» Exercise requirements
Exact reproduction of all the entries is required, without any of their pictures.

Saved data entries
......

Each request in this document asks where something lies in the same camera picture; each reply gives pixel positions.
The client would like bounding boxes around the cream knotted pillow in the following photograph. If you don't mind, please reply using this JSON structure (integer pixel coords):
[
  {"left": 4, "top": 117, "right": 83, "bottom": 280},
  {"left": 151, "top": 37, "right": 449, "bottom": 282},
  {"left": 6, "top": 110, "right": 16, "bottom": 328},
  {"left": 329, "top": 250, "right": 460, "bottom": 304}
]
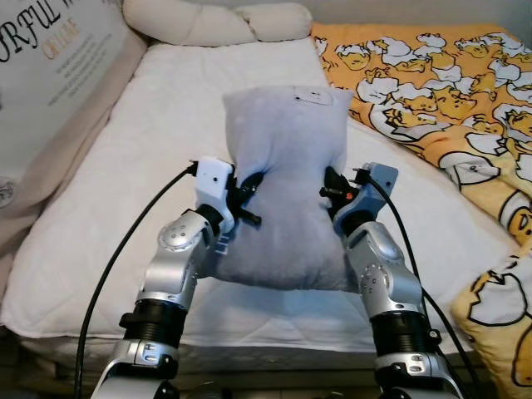
[{"left": 123, "top": 0, "right": 313, "bottom": 47}]

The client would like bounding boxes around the yellow egg print duvet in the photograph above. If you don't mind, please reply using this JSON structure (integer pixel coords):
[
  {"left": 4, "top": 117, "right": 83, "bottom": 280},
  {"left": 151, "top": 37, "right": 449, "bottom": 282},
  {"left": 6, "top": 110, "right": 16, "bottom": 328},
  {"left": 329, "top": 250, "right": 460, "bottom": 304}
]
[{"left": 312, "top": 23, "right": 532, "bottom": 250}]

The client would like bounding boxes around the yellow egg print pillow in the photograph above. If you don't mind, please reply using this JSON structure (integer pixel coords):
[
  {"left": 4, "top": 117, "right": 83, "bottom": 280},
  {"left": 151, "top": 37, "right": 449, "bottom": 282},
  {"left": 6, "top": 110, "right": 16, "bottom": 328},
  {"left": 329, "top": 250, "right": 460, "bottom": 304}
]
[{"left": 451, "top": 254, "right": 532, "bottom": 399}]

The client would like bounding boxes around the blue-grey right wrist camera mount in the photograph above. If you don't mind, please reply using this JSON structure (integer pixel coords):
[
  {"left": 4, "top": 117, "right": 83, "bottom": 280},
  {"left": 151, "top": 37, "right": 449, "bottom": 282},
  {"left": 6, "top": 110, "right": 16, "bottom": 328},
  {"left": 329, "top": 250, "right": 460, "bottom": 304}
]
[{"left": 356, "top": 162, "right": 400, "bottom": 221}]

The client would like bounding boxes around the grey patterned bed base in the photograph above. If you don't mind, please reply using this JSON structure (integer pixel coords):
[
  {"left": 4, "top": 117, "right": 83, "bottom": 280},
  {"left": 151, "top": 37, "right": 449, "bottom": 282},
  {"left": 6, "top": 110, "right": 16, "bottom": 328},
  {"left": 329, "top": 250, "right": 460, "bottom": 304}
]
[{"left": 0, "top": 328, "right": 500, "bottom": 399}]

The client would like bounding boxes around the printed headboard cushion with lettering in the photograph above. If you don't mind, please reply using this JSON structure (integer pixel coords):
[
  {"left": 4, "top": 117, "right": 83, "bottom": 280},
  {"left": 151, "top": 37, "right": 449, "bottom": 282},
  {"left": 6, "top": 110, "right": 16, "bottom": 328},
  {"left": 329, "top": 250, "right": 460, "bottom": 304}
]
[{"left": 0, "top": 0, "right": 150, "bottom": 283}]

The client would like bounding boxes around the grey pillow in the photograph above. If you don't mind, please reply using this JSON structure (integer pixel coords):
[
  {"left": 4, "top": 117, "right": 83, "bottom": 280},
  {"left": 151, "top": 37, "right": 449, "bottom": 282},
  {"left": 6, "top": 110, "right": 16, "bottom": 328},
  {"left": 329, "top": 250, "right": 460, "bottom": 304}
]
[{"left": 202, "top": 86, "right": 354, "bottom": 292}]

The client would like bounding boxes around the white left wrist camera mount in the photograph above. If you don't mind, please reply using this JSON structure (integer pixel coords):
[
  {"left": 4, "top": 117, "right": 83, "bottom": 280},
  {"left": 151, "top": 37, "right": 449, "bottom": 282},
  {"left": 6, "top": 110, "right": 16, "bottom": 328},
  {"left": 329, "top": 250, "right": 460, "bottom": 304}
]
[{"left": 194, "top": 158, "right": 236, "bottom": 210}]

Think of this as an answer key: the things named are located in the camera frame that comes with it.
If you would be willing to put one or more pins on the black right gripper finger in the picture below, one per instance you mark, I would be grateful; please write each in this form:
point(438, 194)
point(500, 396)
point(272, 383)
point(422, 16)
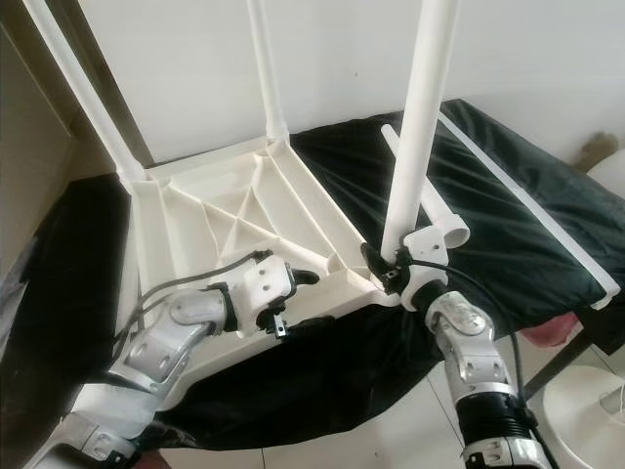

......

» Task output
Each request in this document asks where something lies in the same camera picture; each reply gives pixel positions.
The client would like bounding boxes around the cream knotted pillow in the following photograph. If you don't mind, please reply using this JSON structure (integer pixel coords):
[
  {"left": 4, "top": 117, "right": 83, "bottom": 280},
  {"left": 151, "top": 37, "right": 449, "bottom": 282},
  {"left": 6, "top": 110, "right": 16, "bottom": 328},
  {"left": 329, "top": 250, "right": 460, "bottom": 304}
]
[{"left": 123, "top": 0, "right": 313, "bottom": 47}]

The client would like bounding boxes around the yellow egg print duvet in the photograph above. If you don't mind, please reply using this JSON structure (integer pixel coords):
[
  {"left": 4, "top": 117, "right": 83, "bottom": 280},
  {"left": 151, "top": 37, "right": 449, "bottom": 282},
  {"left": 6, "top": 110, "right": 16, "bottom": 328},
  {"left": 329, "top": 250, "right": 460, "bottom": 304}
]
[{"left": 312, "top": 23, "right": 532, "bottom": 250}]

The client would like bounding boxes around the yellow egg print pillow in the photograph above. If you don't mind, please reply using this JSON structure (integer pixel coords):
[
  {"left": 4, "top": 117, "right": 83, "bottom": 280},
  {"left": 151, "top": 37, "right": 449, "bottom": 282},
  {"left": 6, "top": 110, "right": 16, "bottom": 328},
  {"left": 329, "top": 250, "right": 460, "bottom": 304}
]
[{"left": 451, "top": 254, "right": 532, "bottom": 399}]

The client would like bounding boxes around the blue-grey right wrist camera mount in the photograph above. If you don't mind, please reply using this JSON structure (integer pixel coords):
[
  {"left": 4, "top": 117, "right": 83, "bottom": 280},
  {"left": 151, "top": 37, "right": 449, "bottom": 282},
  {"left": 6, "top": 110, "right": 16, "bottom": 328},
  {"left": 329, "top": 250, "right": 460, "bottom": 304}
]
[{"left": 356, "top": 162, "right": 400, "bottom": 221}]

The client would like bounding boxes around the grey patterned bed base in the photograph above. If you don't mind, please reply using this JSON structure (integer pixel coords):
[
  {"left": 4, "top": 117, "right": 83, "bottom": 280},
  {"left": 151, "top": 37, "right": 449, "bottom": 282},
  {"left": 6, "top": 110, "right": 16, "bottom": 328},
  {"left": 329, "top": 250, "right": 460, "bottom": 304}
]
[{"left": 0, "top": 328, "right": 500, "bottom": 399}]

The client would like bounding boxes around the printed headboard cushion with lettering in the photograph above. If you don't mind, please reply using this JSON structure (integer pixel coords):
[
  {"left": 4, "top": 117, "right": 83, "bottom": 280},
  {"left": 151, "top": 37, "right": 449, "bottom": 282},
  {"left": 6, "top": 110, "right": 16, "bottom": 328},
  {"left": 329, "top": 250, "right": 460, "bottom": 304}
]
[{"left": 0, "top": 0, "right": 150, "bottom": 283}]

The client would like bounding boxes around the grey pillow in the photograph above. If you don't mind, please reply using this JSON structure (integer pixel coords):
[
  {"left": 4, "top": 117, "right": 83, "bottom": 280},
  {"left": 151, "top": 37, "right": 449, "bottom": 282},
  {"left": 6, "top": 110, "right": 16, "bottom": 328},
  {"left": 329, "top": 250, "right": 460, "bottom": 304}
]
[{"left": 202, "top": 86, "right": 354, "bottom": 292}]

The client would like bounding boxes around the white left wrist camera mount in the photograph above. If you don't mind, please reply using this JSON structure (integer pixel coords):
[
  {"left": 4, "top": 117, "right": 83, "bottom": 280},
  {"left": 151, "top": 37, "right": 449, "bottom": 282},
  {"left": 6, "top": 110, "right": 16, "bottom": 328},
  {"left": 329, "top": 250, "right": 460, "bottom": 304}
]
[{"left": 194, "top": 158, "right": 236, "bottom": 210}]

Think of this as an answer key: the things named are located in the camera frame that comes with it.
If you would be willing to put one or more pins on the black right gripper finger in the picture below, one per instance you mark, I would be grateful; please write each in this form:
point(438, 194)
point(500, 396)
point(272, 383)
point(422, 16)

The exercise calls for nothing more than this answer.